Pero mientras, mi cabeza se sobresaltaba y decía: no, el poli era malo, su máquina de medir velocidades debía de estar estropeada; a ver, que me enseñen un certificado como que esa máquina funciona correctamente. Y una lucecita dentro de mi cabeza añadía: eres gilipollas, tío, ¿no ves que está muy claro, que ibas a setenta y cinco millas la hora y la señal decía que no se podía ir a más de cincuenta y cinco? Y entonces, ante este nuevo embate, el chiquitito que estaba dentro de mi torcía el gesto y volvía a esconderse debajo de la mesa tozudo y resentido.

Una larga recta, unos lagos preciosos a la derecha en donde se reflejaban unas gordas nubes: frené, a ver si cambiando de posición, haciendo una foto, aflojaba un poco esto de la hecatombe. Salí, tomé la máquina, apliqué el filtro amarillo ¾perfecto este filtro para esas nubes que se pasean por encima de las montañas¾ y disparé. Volví al coche, esto va mejorando me dije, una horita y todo ha pasado.

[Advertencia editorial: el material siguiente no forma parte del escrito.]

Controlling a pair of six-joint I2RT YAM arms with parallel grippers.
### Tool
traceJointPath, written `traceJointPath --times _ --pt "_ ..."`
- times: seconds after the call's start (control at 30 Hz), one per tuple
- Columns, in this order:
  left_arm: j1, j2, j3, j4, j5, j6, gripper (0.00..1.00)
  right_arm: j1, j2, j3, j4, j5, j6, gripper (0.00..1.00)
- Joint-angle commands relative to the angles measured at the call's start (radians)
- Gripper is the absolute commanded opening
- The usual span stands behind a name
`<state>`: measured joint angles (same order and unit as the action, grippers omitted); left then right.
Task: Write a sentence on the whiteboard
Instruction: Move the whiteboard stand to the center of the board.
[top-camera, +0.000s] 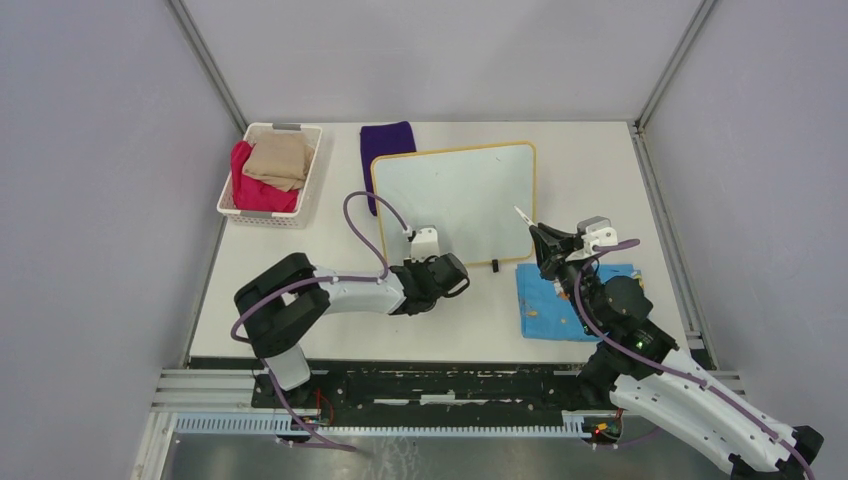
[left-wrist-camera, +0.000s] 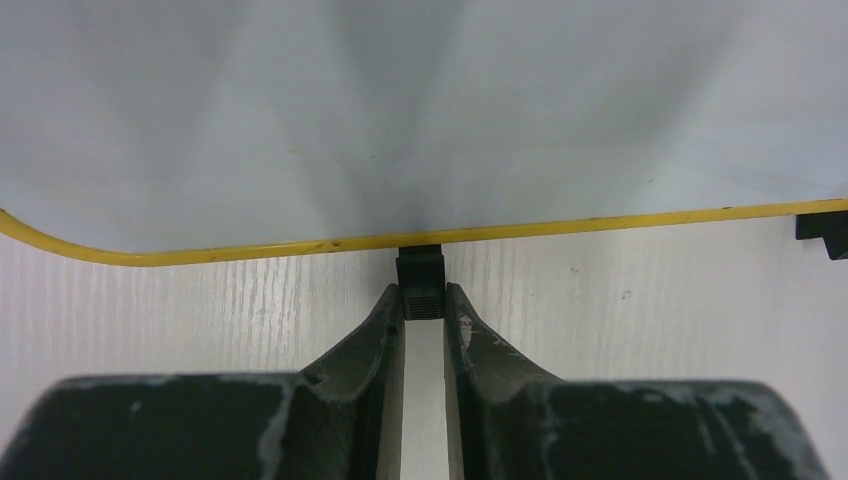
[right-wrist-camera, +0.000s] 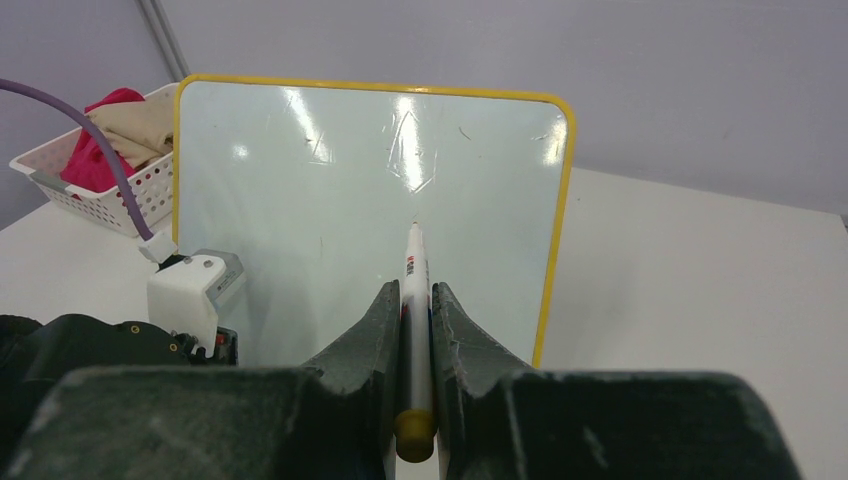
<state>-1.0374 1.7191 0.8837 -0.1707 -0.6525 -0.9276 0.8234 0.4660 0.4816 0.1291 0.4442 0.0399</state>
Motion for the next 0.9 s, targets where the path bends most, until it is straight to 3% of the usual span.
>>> traceJointPath --times 0.0,0.2,0.5,0.67,0.87 --pt "-0.022 -0.025 -0.005 -0.027 -0.026 -0.071 0.02 -0.002 -0.017 0.002 0.009 -0.014 0.024 0.00" --pt "-0.035 -0.051 -0.017 -0.013 -0.018 -0.047 0.24 -0.001 -0.026 -0.001 0.000 -0.014 0.031 0.00" --pt "-0.045 -0.199 -0.065 -0.015 0.021 -0.011 0.70 -0.001 -0.014 0.026 -0.020 -0.064 0.019 0.00" --pt "-0.051 -0.434 -0.090 -0.070 0.042 0.063 0.79 -0.001 0.002 0.061 -0.029 -0.107 -0.017 0.00" --pt "-0.026 -0.674 -0.052 -0.135 -0.013 0.297 0.87 -0.002 0.023 0.066 -0.004 -0.133 -0.059 0.00"
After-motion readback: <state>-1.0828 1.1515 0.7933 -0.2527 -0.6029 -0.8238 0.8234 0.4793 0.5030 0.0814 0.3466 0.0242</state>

Aparece entonces un cartel en la carretera: Cambio de huso horario, adelante su reloj en una hora; otro, Wellcome to Canada. El poli de la frontera nos recibe con un agradable, Hallo! Le doy los pasaportes, intercambiamos algunas palabras corteses, nos despedimos: ¡gente simpática esta del norte!

Poco más allá comienza a llover, mi pequeña hecatombe va disolviéndose poco a poco en el agua que repica tranquila, apaciblemente en la chapa del automóvil.